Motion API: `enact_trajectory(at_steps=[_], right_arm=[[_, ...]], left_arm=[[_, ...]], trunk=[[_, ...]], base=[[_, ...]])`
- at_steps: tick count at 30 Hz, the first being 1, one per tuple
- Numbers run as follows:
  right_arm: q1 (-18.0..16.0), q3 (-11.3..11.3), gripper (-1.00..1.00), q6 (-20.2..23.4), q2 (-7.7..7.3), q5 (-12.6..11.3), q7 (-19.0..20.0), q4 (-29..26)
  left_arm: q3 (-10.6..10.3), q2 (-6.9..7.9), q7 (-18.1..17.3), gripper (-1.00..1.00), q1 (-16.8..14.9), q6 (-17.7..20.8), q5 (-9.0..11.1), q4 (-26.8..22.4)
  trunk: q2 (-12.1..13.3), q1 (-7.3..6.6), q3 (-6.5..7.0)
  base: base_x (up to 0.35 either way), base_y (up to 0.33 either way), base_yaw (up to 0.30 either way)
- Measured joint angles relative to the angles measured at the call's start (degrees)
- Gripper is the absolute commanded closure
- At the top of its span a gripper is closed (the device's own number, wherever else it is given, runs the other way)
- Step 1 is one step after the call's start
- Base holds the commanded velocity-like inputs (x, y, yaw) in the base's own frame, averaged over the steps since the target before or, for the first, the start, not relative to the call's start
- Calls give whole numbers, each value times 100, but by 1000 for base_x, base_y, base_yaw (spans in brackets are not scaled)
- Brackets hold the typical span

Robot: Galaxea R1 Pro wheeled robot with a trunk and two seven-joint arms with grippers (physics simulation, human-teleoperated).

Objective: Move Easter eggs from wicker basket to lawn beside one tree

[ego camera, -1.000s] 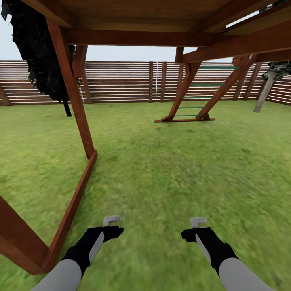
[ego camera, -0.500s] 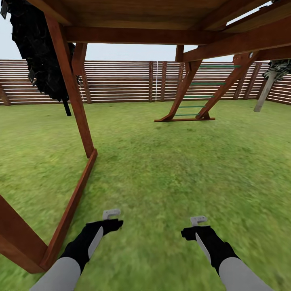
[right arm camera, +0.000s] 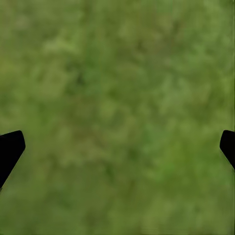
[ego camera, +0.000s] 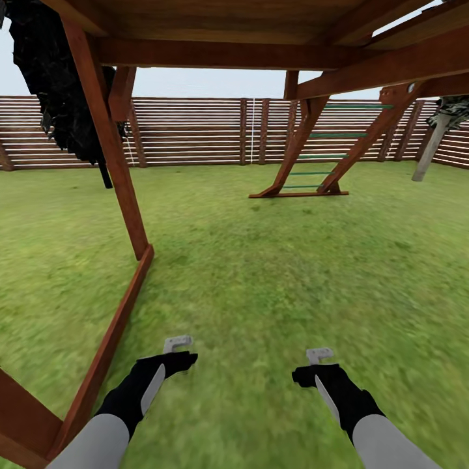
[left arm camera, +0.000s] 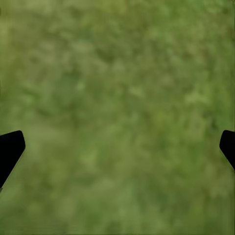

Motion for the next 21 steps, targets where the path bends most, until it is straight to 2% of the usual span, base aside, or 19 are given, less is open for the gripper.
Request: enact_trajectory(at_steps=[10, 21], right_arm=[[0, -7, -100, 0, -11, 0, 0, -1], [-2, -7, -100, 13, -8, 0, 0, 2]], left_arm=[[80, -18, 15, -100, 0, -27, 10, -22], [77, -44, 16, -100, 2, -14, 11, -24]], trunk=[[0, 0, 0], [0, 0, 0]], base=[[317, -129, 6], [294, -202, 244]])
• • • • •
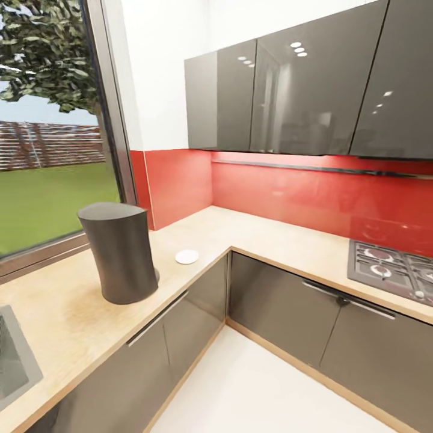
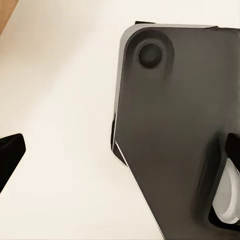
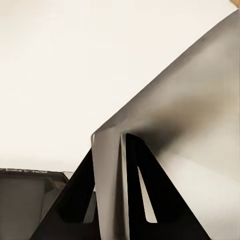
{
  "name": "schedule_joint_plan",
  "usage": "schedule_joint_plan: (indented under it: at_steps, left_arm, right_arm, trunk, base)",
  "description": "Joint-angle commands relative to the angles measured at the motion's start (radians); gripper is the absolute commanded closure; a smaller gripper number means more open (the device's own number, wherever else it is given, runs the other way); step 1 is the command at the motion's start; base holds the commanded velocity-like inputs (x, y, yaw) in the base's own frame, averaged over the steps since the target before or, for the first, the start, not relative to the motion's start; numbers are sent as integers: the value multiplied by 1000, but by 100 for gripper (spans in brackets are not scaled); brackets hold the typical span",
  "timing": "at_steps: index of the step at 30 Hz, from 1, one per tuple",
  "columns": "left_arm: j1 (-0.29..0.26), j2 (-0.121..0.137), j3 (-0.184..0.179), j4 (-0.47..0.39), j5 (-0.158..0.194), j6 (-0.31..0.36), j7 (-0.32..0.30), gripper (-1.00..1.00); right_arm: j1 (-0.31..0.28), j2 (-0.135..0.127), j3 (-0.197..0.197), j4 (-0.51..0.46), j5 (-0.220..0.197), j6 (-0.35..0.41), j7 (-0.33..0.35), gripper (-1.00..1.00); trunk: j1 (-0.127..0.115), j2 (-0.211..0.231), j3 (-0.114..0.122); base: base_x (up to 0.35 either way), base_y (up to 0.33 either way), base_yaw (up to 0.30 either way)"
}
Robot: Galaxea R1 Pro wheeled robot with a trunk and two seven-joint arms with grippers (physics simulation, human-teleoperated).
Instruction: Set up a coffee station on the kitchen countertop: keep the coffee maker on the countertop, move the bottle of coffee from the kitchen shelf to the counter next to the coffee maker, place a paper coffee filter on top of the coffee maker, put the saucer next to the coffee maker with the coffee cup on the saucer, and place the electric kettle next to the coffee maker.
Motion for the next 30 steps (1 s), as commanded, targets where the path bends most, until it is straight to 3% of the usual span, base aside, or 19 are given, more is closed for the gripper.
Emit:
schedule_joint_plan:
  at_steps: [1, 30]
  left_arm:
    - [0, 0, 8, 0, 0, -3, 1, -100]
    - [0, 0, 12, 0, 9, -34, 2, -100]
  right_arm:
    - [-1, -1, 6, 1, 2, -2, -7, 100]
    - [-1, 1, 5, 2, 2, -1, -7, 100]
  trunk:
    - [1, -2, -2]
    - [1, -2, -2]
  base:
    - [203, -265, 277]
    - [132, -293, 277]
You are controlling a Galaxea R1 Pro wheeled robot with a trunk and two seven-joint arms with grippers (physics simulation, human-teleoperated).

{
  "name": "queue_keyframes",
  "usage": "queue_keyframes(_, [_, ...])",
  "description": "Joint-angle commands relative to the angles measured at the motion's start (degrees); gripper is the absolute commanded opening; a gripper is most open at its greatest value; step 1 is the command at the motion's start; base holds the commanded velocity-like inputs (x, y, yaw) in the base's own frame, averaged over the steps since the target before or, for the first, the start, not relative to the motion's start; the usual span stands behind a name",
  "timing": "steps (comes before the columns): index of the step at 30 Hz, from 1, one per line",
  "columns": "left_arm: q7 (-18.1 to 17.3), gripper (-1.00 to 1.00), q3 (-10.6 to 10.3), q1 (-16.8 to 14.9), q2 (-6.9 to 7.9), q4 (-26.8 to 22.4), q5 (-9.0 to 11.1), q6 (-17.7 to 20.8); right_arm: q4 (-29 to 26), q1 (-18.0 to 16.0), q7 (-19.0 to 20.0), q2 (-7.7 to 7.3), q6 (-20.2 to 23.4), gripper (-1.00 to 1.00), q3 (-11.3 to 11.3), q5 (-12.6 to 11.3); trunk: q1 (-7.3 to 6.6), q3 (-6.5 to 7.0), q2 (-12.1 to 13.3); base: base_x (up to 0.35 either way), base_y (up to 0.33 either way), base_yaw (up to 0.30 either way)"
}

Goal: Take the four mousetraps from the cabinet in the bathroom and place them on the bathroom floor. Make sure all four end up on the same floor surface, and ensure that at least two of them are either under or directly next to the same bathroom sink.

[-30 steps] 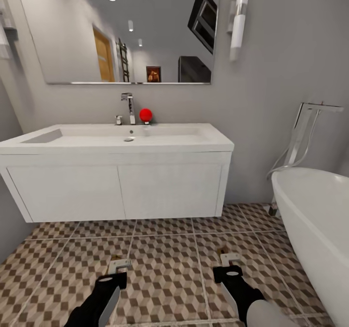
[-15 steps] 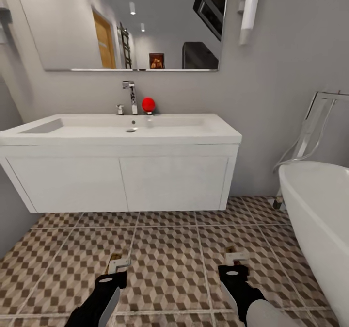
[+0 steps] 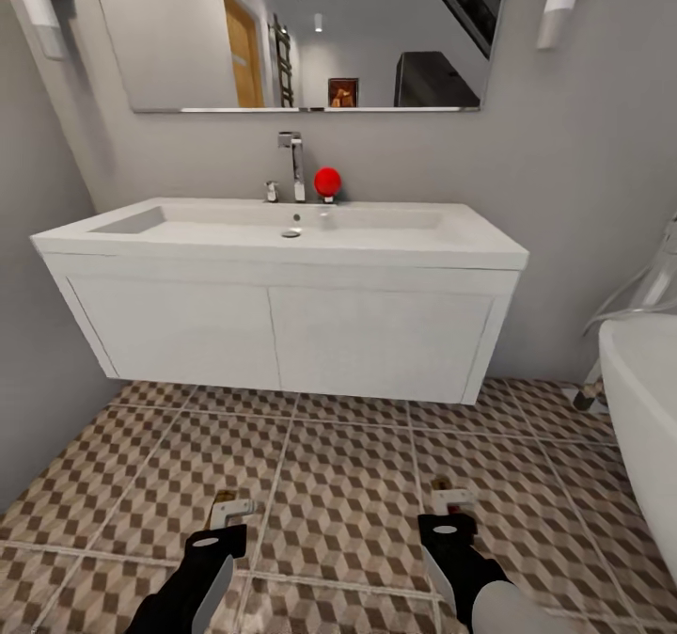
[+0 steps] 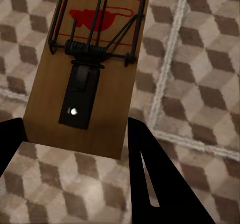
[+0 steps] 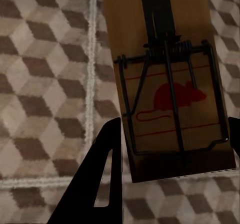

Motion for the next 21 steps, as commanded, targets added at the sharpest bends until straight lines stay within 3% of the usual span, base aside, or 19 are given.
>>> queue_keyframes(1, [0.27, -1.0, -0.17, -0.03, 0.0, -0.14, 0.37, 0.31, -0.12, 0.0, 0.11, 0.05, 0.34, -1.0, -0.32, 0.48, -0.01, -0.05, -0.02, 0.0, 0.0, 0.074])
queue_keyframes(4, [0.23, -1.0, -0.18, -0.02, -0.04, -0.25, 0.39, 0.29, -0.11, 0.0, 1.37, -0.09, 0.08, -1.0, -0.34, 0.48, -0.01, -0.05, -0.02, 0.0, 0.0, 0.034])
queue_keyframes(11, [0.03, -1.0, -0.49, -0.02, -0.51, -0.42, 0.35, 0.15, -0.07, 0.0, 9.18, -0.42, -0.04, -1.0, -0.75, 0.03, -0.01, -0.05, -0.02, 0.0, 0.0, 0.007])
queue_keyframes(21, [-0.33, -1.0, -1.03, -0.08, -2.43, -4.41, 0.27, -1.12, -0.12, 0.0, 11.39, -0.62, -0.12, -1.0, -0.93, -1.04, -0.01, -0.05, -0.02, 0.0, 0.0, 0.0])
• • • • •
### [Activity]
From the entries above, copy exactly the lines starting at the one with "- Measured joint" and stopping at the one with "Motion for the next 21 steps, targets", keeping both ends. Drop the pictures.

### [Output of the exercise]
- Measured joint angles relative to the angles measured at the call's start (degrees)
- Gripper is the absolute commanded closure
- At the top of its span a gripper is closed (the device's own number, wherever else it is given, runs the other way)
- Step 1 is one step after the call's start
- Base holds the commanded velocity-like inputs (x, y, yaw) in the base's own frame, averaged over the steps since the target before or, for the first, the start, not relative to the call's start
- Calls give whole numbers, each value times 100, but by 1000 for base_x, base_y, base_yaw (spans in brackets are not scaled)
- Brackets hold the typical span

Robot: Galaxea R1 Pro wheeled robot with a trunk and two seven-joint arms with grippers (physics simulation, human-teleoperated).

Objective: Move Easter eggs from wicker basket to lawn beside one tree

[ego camera, -1.000s] 
[ego camera, -0.500s] 
[right arm camera, +0.000s] 
[ego camera, +0.000s] 
[left arm camera, +0.000s] 

Motion for the next 21 steps, targets where the path bends most, until it is straight to 2% of the usual span, base aside, or 19 are given, less is open for the gripper.

No further output is required here.